**TASK REQUIREMENTS**
Read the lines of the data below and retrieve those with "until".

(Stored dataset items)
+--

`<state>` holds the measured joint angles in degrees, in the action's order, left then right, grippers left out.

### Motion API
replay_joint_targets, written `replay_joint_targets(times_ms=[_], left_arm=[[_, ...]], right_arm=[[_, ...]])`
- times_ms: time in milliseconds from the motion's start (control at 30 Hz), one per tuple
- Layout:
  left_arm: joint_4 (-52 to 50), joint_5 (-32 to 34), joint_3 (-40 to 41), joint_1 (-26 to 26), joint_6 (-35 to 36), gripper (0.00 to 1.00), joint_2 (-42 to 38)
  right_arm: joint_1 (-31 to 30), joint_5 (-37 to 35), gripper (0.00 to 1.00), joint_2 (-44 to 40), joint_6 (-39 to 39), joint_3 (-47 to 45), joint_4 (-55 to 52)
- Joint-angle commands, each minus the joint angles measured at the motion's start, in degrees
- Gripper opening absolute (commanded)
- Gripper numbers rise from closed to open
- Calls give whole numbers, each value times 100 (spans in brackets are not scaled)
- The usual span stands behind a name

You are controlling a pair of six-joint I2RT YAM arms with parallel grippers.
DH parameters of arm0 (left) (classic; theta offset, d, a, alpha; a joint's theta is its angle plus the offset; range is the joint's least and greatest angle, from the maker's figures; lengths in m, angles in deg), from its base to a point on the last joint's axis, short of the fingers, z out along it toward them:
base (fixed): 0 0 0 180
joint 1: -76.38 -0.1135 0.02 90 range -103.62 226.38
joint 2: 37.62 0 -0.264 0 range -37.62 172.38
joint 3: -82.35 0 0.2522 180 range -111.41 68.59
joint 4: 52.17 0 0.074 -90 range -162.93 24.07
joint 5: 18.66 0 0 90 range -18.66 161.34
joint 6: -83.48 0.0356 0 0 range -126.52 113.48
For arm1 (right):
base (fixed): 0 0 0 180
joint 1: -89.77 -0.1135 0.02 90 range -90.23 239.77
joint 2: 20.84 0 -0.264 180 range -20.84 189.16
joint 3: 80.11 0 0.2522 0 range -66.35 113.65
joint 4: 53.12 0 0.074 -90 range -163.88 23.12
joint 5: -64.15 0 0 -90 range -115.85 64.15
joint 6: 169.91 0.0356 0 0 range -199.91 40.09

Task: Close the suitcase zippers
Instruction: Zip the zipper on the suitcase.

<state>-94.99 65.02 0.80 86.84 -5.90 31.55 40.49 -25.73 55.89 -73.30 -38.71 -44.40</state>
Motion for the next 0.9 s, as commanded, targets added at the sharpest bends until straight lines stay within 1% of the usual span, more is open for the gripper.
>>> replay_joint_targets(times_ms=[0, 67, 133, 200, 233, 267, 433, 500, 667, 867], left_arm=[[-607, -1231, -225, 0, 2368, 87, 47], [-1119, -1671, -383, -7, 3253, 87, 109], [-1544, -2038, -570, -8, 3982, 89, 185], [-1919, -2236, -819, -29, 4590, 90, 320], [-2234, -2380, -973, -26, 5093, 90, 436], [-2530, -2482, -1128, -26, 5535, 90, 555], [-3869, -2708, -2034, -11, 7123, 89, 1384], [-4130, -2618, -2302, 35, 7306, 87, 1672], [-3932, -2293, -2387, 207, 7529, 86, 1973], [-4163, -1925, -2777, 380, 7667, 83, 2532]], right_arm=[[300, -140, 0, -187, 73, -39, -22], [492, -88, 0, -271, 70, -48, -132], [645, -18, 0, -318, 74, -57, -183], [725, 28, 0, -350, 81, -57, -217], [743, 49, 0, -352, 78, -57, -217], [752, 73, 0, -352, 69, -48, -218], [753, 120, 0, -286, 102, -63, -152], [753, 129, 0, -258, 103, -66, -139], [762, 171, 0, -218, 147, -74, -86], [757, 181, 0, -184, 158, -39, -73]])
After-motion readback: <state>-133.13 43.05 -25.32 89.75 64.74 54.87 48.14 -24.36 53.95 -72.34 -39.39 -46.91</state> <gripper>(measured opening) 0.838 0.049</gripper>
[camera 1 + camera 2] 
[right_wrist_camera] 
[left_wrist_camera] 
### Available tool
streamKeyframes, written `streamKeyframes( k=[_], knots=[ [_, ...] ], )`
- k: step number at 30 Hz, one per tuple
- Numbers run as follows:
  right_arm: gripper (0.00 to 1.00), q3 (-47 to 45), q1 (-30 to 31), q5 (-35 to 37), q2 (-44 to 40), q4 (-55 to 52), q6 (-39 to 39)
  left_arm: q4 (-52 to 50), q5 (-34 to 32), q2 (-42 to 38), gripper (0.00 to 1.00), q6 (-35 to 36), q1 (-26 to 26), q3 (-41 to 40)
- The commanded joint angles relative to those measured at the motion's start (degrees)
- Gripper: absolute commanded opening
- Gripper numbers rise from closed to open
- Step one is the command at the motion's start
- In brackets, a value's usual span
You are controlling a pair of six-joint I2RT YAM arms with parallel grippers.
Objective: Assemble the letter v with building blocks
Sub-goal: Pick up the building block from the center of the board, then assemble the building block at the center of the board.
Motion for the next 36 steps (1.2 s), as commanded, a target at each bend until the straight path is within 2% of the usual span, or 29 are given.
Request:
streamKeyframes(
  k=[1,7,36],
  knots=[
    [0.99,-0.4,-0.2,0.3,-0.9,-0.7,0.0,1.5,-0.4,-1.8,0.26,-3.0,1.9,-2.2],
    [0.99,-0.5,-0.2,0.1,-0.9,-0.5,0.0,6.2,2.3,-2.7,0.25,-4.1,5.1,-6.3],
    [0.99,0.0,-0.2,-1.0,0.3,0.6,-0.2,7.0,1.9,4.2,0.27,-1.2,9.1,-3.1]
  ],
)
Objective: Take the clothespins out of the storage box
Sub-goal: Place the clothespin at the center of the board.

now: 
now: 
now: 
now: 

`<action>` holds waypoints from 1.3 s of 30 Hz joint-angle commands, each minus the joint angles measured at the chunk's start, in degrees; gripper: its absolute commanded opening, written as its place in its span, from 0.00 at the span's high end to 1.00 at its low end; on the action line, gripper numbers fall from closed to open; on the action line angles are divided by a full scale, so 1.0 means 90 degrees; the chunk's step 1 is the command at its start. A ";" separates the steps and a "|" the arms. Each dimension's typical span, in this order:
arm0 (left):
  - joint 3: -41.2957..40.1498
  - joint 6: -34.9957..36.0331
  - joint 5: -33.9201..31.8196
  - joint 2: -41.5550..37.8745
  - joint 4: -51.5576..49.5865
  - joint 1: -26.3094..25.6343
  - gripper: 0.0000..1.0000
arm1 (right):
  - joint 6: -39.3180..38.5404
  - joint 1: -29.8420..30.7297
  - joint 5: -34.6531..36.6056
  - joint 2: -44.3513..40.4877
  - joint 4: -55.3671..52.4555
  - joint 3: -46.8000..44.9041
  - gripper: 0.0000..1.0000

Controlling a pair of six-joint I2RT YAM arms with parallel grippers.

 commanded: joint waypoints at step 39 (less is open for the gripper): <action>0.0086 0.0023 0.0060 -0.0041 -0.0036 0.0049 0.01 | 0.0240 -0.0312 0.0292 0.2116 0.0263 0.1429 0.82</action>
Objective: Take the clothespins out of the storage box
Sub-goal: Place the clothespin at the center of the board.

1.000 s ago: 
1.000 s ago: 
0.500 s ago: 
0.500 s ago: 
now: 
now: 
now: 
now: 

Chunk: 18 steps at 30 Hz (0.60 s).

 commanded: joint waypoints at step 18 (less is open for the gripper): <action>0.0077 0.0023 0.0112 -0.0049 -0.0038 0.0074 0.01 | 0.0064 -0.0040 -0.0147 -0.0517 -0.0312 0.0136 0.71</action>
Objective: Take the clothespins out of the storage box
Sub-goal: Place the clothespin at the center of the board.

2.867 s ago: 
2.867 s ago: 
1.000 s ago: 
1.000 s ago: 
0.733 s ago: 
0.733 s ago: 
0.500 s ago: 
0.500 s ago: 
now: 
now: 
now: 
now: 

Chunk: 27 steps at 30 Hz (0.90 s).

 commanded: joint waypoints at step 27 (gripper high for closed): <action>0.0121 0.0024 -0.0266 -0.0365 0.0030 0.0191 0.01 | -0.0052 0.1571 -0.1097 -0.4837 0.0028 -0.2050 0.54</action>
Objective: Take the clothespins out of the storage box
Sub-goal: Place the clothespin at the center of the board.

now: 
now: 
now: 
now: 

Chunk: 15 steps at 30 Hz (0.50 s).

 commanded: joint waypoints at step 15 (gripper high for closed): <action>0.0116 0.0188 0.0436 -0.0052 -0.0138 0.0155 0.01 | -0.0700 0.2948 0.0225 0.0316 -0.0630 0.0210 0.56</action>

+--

**ANSWER SECTION**
Motion for the next 0.9 s, as commanded, targets added at the sharpest bends until straight lines stay within 1% of the usual span, more is open for the gripper.
Motion for the next 36 steps (1.2 s), as commanded, a target at each bend until the straight path is within 2% of the usual span, or 29 are given.

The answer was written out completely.